### [TASK ITEM]
Could you repeat the listing exactly, leaving out the pictures?

------ DATA BLOCK ------

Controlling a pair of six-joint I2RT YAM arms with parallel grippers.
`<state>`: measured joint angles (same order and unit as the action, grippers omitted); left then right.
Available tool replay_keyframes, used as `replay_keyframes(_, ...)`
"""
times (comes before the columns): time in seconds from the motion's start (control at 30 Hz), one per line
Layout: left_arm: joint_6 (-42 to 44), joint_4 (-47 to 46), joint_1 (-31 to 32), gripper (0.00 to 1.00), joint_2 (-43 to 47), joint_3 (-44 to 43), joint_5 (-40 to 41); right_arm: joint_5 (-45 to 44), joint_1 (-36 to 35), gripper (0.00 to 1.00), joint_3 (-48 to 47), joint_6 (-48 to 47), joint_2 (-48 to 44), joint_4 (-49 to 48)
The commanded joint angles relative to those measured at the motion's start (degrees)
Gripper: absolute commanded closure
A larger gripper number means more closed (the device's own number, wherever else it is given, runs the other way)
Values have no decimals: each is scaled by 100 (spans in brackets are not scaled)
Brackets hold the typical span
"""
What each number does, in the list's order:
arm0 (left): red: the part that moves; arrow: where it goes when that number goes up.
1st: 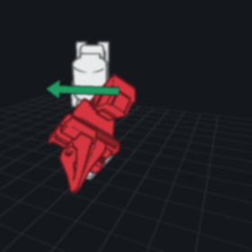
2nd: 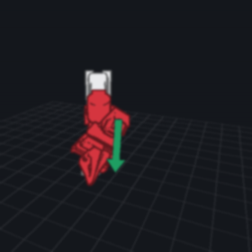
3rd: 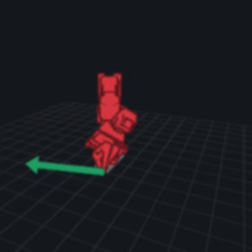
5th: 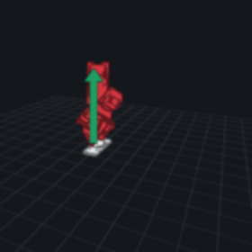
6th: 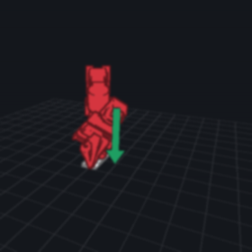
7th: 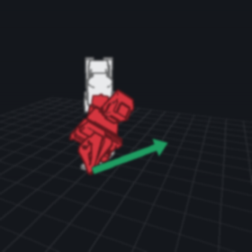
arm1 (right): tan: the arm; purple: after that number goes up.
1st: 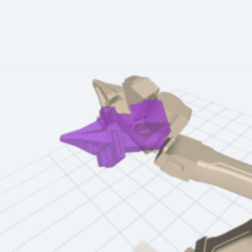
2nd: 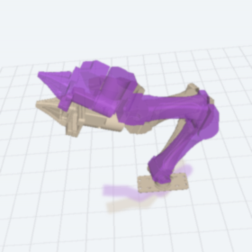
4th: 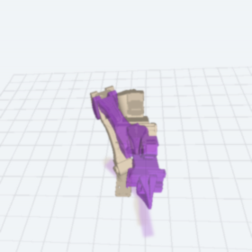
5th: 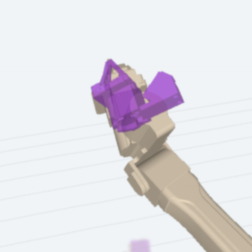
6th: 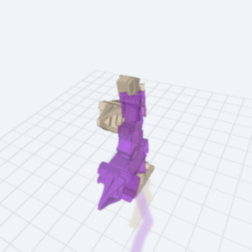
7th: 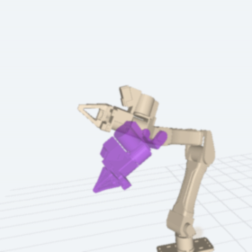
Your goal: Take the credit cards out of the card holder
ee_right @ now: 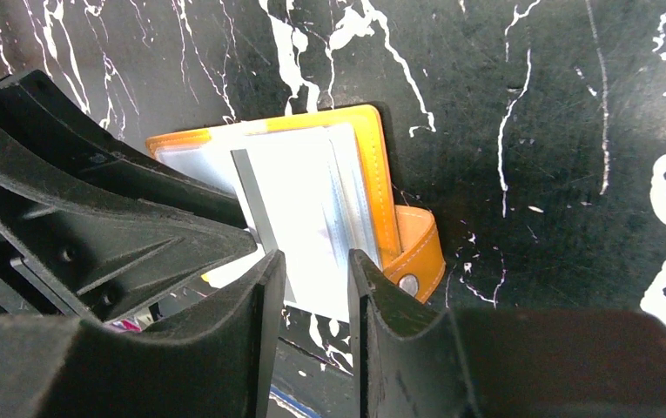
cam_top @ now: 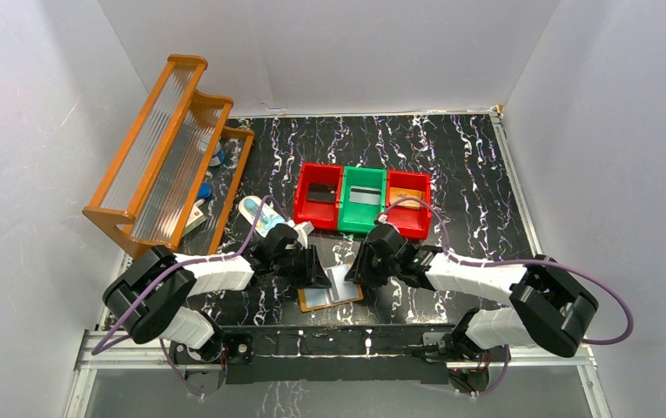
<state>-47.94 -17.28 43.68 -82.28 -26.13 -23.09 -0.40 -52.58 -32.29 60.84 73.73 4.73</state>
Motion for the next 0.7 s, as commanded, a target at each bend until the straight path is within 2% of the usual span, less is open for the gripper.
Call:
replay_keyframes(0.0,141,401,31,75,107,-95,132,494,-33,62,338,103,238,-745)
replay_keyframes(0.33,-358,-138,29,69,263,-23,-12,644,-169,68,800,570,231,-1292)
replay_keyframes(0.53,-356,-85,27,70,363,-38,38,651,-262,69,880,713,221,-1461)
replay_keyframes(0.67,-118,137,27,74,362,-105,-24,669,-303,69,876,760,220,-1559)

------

### [ANSWER SECTION]
Controlling a pair of six-joint I2RT YAM arms with parallel grippers.
`<state>`: measured joint angles (same order and unit as the action, grippers omitted); left then right.
Available tool replay_keyframes, used as `replay_keyframes(_, ...)`
"""
times (comes before the columns): time in seconds from the motion's start (control at 30 Hz), one per line
Layout: left_arm: joint_6 (-42 to 44), joint_4 (-47 to 46), joint_1 (-31 to 32), gripper (0.00 to 1.00), joint_2 (-43 to 47), joint_3 (-44 to 43), joint_5 (-40 to 41); right_arm: joint_5 (-45 to 44), joint_1 (-36 to 35), gripper (0.00 to 1.00), joint_3 (-48 to 47), joint_6 (-48 to 47), joint_2 (-48 to 44), joint_4 (-49 to 48)
The commanded joint angles relative to those measured at the motion's start (degrees)
Gripper: absolute commanded closure
A larger gripper number means more closed (the device's own number, wherever else it is given, runs the other way)
Values have no decimals: each is scaled by 100 (spans in brackets are not scaled)
Brackets hold the typical span
"""
What each number does, in the list's order:
arm0 (left): red: the part that moves; arrow: where it goes when that number goes up.
1st: 
2nd: 
3rd: 
5th: 
6th: 
7th: 
arm1 (right): tan: the arm; purple: after that number goes up.
1st: 
2nd: 
4th: 
5th: 
6th: 
7th: 
Your goal: Take the credit cards out of the card holder
ee_right @ now: 
cam_top @ now: 
<state>-47.94 -17.28 43.68 -82.28 -26.13 -23.09 -0.40 -52.58 -32.29 60.84 73.73 4.73</state>
Motion for the next 0.7 s, as commanded, a target at each bend until the straight path is within 2% of the usual span, less is open for the gripper.
Call:
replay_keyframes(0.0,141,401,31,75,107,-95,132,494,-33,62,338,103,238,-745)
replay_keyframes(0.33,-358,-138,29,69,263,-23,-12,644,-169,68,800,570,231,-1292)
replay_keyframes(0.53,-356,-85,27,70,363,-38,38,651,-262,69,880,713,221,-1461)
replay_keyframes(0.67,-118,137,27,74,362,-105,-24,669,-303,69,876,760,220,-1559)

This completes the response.